Task requirements. Starting at the line with "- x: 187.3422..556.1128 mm" and going on through the line with "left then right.", reproduce each line in the records below exactly and nothing more.

[Extracted records]
⁂
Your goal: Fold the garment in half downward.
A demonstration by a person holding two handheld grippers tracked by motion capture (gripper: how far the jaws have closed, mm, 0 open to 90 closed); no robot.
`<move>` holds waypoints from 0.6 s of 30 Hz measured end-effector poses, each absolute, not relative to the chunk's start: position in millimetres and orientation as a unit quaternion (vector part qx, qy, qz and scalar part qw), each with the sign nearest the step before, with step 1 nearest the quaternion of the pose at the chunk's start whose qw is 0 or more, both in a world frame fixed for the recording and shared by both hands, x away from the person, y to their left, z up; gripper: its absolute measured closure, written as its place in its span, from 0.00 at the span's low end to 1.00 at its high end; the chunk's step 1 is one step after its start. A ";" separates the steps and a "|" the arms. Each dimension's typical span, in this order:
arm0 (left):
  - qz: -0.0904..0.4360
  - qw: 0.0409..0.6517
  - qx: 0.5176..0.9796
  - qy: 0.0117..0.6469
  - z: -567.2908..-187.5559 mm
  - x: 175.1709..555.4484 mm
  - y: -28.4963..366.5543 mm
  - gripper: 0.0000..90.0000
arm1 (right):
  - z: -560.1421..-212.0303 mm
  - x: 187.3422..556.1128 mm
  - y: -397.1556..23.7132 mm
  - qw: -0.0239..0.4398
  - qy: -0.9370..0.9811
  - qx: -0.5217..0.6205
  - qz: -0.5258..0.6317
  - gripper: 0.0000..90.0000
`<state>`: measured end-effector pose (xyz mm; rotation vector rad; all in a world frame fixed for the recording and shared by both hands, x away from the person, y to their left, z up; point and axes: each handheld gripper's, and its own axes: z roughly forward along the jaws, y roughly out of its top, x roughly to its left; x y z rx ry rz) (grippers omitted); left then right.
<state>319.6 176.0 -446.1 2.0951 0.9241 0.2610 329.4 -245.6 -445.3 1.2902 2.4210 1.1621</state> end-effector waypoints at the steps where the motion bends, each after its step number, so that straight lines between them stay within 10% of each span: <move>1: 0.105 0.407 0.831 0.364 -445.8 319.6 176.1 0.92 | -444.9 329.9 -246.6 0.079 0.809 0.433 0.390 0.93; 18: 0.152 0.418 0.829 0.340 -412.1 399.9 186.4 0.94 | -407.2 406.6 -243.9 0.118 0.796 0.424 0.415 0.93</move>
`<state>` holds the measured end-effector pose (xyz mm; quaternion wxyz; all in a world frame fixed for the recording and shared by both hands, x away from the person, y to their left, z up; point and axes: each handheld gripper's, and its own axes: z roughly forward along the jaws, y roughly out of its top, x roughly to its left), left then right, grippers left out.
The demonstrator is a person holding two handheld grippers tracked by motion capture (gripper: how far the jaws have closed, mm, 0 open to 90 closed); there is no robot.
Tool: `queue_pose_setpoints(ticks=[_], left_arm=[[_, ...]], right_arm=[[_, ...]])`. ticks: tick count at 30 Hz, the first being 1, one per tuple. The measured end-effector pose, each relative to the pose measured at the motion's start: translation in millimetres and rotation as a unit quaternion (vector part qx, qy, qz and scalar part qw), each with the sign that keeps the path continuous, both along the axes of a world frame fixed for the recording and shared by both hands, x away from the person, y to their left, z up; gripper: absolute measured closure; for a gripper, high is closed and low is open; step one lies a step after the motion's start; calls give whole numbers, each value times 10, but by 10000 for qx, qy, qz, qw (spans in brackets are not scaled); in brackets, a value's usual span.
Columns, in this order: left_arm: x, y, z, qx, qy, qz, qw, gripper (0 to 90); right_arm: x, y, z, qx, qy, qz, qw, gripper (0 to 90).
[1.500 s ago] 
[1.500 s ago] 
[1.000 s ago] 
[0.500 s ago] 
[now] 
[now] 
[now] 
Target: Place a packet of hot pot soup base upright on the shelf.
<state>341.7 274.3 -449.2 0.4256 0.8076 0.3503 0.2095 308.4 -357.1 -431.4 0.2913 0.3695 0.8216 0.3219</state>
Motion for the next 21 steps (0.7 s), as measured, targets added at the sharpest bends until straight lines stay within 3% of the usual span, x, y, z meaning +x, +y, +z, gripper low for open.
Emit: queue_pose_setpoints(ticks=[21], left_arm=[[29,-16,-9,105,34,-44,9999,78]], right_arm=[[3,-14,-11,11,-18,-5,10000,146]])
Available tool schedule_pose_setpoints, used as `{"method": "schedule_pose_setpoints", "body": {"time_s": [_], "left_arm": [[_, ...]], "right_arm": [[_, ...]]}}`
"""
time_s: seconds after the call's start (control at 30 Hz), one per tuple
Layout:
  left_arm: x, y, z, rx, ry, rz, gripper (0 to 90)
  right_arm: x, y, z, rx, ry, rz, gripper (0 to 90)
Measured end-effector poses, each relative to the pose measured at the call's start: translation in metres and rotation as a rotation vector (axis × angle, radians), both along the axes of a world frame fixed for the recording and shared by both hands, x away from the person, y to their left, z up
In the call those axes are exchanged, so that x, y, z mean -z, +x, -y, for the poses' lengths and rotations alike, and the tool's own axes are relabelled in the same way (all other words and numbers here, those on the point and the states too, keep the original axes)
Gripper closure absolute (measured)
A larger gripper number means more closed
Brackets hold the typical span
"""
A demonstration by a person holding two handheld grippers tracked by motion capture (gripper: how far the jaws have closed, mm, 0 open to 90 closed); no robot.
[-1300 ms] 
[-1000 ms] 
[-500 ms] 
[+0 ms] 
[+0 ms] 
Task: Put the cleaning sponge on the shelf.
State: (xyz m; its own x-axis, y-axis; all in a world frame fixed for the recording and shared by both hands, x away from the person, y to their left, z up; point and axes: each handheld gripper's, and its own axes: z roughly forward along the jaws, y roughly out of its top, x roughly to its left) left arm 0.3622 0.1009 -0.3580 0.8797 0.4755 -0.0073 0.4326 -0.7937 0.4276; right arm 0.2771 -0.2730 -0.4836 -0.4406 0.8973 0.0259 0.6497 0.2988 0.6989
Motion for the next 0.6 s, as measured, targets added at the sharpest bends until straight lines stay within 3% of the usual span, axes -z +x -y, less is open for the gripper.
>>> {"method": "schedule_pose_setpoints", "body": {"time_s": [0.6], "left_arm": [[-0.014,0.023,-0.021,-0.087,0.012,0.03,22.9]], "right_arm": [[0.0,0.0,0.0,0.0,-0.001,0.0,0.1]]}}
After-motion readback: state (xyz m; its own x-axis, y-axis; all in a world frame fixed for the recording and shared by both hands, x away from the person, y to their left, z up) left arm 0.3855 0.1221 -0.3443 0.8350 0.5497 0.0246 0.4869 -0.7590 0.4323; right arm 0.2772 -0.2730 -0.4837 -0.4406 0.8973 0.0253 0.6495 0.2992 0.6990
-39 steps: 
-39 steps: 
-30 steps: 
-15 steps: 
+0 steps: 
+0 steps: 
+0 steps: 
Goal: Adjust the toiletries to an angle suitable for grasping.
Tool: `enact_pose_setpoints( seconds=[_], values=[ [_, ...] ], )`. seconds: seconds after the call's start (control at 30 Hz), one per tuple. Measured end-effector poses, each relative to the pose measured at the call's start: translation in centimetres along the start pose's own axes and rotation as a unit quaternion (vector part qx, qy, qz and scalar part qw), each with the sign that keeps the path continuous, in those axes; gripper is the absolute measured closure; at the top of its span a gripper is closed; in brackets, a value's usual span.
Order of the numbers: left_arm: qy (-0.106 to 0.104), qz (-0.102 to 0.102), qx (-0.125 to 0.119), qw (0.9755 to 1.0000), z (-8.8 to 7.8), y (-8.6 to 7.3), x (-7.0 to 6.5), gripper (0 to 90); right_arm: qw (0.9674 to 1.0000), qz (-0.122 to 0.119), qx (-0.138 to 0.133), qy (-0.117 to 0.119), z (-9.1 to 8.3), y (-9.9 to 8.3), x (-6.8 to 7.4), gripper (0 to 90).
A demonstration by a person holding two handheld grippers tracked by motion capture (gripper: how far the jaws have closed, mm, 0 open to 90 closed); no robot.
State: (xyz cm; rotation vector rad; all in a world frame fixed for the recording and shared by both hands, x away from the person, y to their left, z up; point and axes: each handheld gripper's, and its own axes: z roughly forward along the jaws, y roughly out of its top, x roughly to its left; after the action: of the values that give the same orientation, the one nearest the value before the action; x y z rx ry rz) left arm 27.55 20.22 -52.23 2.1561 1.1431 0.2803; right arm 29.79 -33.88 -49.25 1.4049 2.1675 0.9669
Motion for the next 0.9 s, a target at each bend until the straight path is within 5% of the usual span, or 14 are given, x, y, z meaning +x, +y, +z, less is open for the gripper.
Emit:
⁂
Solution to the exercise.
  - x: 187.3422..556.1128 mm
  - y: -397.1556..23.7132 mm
  - qw: -0.0239..0.4398
  - qy: -0.9370..0.9811
  - qx: -0.5217..0.6205
  - qz: -0.5258..0.6317
  - gripper: 0.0000..90.0000
`<state>`: measured end-effector pose (xyz mm; rotation vector rad; all in a world frame fixed for the recording and shared by both hands, x away from the person, y to their left, z up; point and axes: each handheld gripper's, and its own axes: z roughly forward along the jaws, y roughly out of its top, x roughly to its left; x y z rx ry rz) (grippers omitted); left then right.

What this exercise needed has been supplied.